Before someone’s a Christian, they’re living by their own thoughts/feelings/emotions, or in the words of my friend: “The spirit has been suffocated by the soul.” When we become Christians, God makes us alive in Christ. Our spirit can connect freely with God’s Spirit and isn’t suffocated/dead anymore.

When Jesus died on the cross, we’re told in three of the gospels (I’m really surprised John doesn’t mention this) that the curtain of the temple was torn in two from top to bottom. The barrier between the inner court and the Most Holy Place was obliterated – a picture of what Jesus has done for us. He’s made a way for our souls to come into the presence of God to find nourishment and strength. Perhaps in his own way, John does point to it because he recorded Jesus’ famous words: “I am the Way and the Truth and the Life. No one comes to the Father except through Me” (John 14:6).

What’s the Formula?

I’ve been thinking tonight about some of the healings that took place in the Bible, and here’s what I’ve noticed:

Sometimes, they require action. In one of my favourite healing miracles, Jesus told a blind man to go and wash in the pool of Siloam – a word that means ‘Sent’. The man washed, and came home seeing (John 9:7). An action on his part resulted in the healing on Jesus’ part.
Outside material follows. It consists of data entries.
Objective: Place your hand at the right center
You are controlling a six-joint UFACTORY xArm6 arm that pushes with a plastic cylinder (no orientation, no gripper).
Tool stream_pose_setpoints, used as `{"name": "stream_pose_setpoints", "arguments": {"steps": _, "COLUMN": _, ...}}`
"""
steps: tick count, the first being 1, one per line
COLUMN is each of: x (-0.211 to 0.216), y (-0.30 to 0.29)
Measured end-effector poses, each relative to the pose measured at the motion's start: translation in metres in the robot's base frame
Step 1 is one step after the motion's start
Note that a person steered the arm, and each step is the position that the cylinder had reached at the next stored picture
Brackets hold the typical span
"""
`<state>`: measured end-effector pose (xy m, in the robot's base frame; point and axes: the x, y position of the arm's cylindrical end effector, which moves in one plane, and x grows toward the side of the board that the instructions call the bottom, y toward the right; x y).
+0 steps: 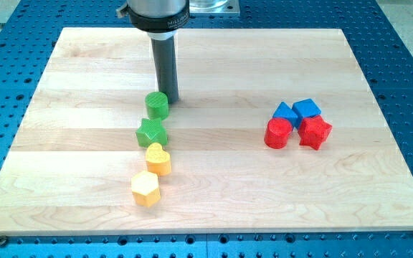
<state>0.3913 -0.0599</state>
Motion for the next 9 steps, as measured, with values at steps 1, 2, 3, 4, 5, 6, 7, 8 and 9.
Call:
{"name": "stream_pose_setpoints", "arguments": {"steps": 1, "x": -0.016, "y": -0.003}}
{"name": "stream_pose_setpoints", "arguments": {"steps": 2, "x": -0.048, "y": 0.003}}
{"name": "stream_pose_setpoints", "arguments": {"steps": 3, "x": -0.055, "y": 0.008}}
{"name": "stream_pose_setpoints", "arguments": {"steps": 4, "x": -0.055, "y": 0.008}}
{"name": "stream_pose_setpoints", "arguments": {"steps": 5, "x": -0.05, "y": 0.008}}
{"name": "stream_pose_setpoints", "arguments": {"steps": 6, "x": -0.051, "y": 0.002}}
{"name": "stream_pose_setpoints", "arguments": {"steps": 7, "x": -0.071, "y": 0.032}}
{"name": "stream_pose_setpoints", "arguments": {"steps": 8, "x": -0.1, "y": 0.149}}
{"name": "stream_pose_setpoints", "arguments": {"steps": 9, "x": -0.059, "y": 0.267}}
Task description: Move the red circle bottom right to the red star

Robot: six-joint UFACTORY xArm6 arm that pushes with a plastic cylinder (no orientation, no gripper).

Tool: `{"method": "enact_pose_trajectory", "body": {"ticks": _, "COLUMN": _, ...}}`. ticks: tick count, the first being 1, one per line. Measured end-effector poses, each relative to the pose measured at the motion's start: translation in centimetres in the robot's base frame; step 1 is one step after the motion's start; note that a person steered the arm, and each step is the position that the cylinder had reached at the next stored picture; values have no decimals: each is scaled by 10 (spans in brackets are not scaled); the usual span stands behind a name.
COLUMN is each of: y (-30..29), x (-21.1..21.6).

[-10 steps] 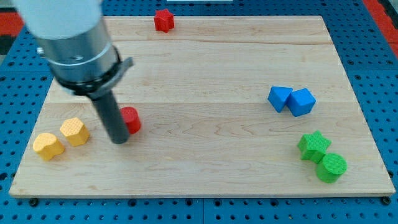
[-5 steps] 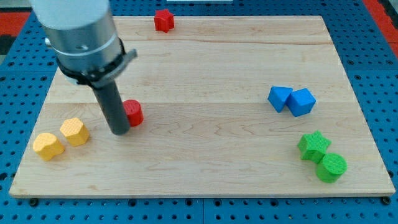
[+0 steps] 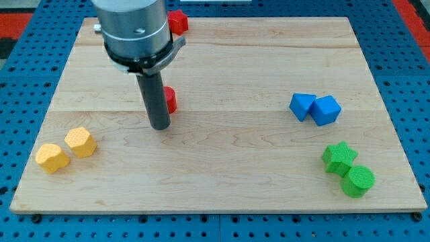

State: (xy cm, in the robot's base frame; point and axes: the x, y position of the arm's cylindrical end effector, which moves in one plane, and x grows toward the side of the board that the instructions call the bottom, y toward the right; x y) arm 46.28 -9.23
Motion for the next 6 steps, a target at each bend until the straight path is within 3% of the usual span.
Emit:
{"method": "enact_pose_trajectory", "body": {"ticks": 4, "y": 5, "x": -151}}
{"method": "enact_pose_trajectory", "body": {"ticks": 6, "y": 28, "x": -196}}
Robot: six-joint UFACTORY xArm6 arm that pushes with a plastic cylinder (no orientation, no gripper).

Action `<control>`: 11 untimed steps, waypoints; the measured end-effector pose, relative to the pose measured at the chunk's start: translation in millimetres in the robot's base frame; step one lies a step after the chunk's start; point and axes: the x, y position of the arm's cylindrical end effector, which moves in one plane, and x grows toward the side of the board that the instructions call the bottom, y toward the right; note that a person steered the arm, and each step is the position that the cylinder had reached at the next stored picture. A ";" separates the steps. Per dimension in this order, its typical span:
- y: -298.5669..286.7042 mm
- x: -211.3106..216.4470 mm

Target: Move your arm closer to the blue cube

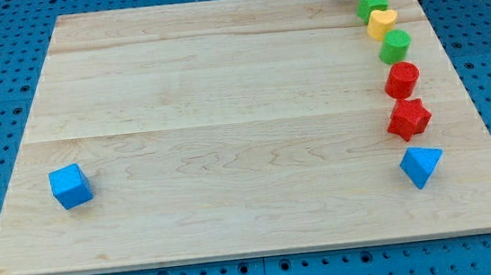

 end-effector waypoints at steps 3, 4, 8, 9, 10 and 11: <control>-235.8 96.2; -273.3 161.7; -355.0 208.0; -377.3 208.0; -394.1 218.4; -395.4 251.9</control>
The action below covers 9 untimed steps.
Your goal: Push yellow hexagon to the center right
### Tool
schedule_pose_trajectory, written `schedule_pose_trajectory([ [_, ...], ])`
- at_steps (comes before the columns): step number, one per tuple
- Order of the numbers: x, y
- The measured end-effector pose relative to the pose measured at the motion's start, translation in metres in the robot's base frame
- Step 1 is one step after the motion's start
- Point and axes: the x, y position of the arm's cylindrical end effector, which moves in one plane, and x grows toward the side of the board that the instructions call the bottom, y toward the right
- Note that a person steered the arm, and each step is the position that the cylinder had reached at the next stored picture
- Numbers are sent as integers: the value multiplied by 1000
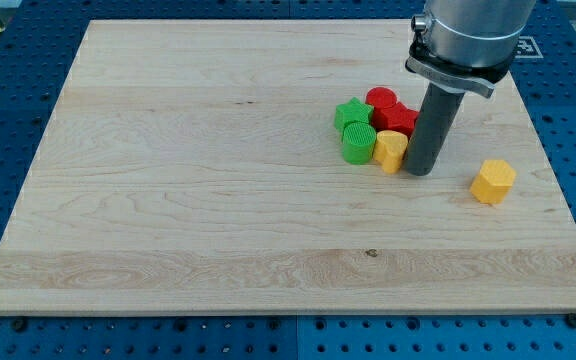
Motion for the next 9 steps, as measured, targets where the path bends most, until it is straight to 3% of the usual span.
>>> schedule_pose_trajectory([
  [7,86,130],
  [8,85,154],
  [9,56,173],
])
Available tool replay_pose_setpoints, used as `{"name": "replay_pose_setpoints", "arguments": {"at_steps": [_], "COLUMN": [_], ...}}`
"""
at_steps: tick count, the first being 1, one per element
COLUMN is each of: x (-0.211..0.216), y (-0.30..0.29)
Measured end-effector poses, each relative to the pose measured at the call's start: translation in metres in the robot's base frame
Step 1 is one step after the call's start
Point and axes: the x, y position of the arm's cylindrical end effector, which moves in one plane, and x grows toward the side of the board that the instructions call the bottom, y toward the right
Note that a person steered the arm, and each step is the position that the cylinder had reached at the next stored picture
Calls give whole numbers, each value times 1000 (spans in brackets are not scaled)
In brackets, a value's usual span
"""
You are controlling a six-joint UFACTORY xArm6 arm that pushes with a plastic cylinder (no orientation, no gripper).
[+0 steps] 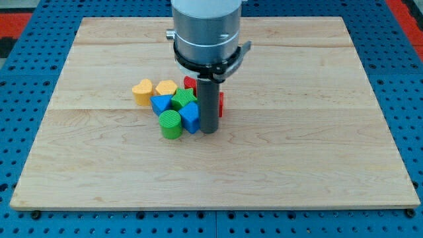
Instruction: Push blue cube into the yellow heart
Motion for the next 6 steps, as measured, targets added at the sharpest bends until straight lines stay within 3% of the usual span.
{"name": "replay_pose_setpoints", "arguments": {"at_steps": [1,4,6], "x": [-3,-40,-25], "y": [-40,-75,-114]}}
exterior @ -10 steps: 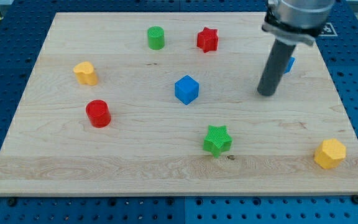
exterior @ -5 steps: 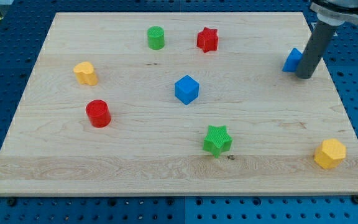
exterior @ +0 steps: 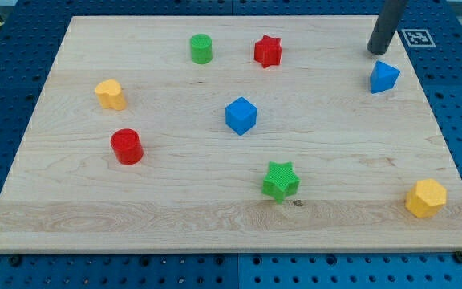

Sometimes, they follow an answer. In Luke 18:35-43, again before healing a blind man, Jesus asks: “What do you want Me to do for you?” “Lord, I want to see,” is the response.

Sometimes, Jesus takes the person aside and works quietly. Another of my favourite healings is in Mark 7:31-37. Some people bring a deaf man to Jesus, wanting to have him cured. Jesus starts by leading the man away from the crowd, by himself – what a lovely, thoughtful thing to do. If you were deaf and you got your hearing back, wouldn’t it overwhelm you to be in a crowd of people and suddenly assaulted by all their voices? Jesus tells us He’s gentle and He really shows it here, taking the man to a quiet place to heal him.

If you’re wondering what the formula is that ties these healings together, well … that’s the whole point: They’re all very different. Interestingly, in Luke 18, Jesus doesn’t say: “I made you well because you answered the question I asked you”; He says: “You are healed because you believed.” In Mark 7, Jesus commanded the people not to tell anyone about the deaf man’s healing, but the more He commanded them, the more they told about it! In John 9, the blind man confessed his faith after he was healed and not before.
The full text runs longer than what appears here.